TASK INSTRUCTIONS: The reply should contain all the data below, repeated exactly, and none of the images.

PROVIDED MATERIAL:
—————
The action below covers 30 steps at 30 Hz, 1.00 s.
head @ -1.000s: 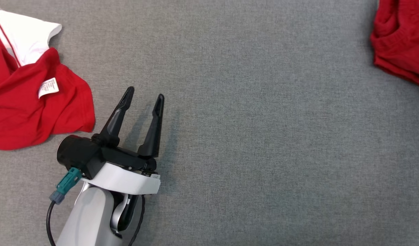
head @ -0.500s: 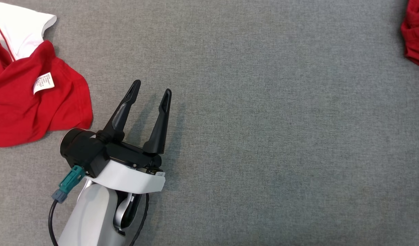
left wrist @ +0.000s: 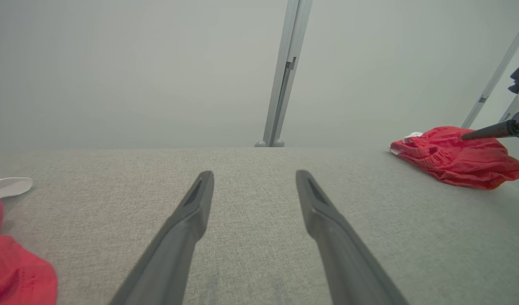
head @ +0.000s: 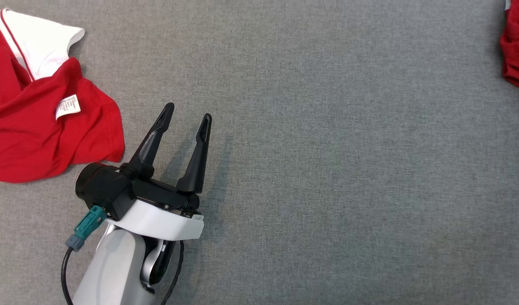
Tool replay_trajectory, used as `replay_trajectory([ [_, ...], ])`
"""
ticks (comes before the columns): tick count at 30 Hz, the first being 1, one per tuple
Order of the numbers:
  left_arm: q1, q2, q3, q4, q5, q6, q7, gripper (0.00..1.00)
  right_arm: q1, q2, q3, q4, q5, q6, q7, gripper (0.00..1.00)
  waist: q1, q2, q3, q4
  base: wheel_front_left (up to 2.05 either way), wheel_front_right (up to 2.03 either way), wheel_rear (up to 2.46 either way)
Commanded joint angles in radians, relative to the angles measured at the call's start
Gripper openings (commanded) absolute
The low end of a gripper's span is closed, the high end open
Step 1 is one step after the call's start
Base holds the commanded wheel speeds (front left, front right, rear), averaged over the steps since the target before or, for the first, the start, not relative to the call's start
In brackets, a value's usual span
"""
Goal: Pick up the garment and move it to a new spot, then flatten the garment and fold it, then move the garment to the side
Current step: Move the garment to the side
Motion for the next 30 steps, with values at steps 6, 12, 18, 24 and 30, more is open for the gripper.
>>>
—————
TASK OUTPUT:
The action below covers 30 steps at 30 Hz, 1.00 s.
head @ -1.000s: 
head @ -0.500s: 
left wrist @ +0.000s: 
head @ +0.000s: 
Tool replay_trajectory, used as `replay_trajectory([ [_, ...], ])`
"""
ticks (comes before the columns): tick count at 30 Hz, the first being 1, one per tuple
Order of the numbers:
  left_arm: q1, q2, q3, q4, q5, q6, q7, gripper (0.00..1.00)
  right_arm: q1, q2, q3, q4, q5, q6, q7, gripper (0.00..1.00)
  waist: q1, q2, q3, q4
  base: wheel_front_left (up to 2.05 either way), wheel_front_right (up to 2.03 either way), wheel_rear (up to 2.46 either way)
Commanded joint angles in radians, relative to the angles measured at the call's start
Gripper openings (commanded) absolute
The low end of a gripper's span is closed, the high end open
Step 1 is one step after the call's start
Base holds the commanded wheel speeds (front left, front right, rear), averaged over the steps since the target before or, for the first, the start, not relative to the call's start
In brackets, a value's usual span
"""
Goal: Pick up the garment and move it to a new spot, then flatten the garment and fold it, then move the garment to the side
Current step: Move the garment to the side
Motion for the next 30 steps, with values at steps 6, 12, 18, 24 and 30, more is open for the gripper.
>>>

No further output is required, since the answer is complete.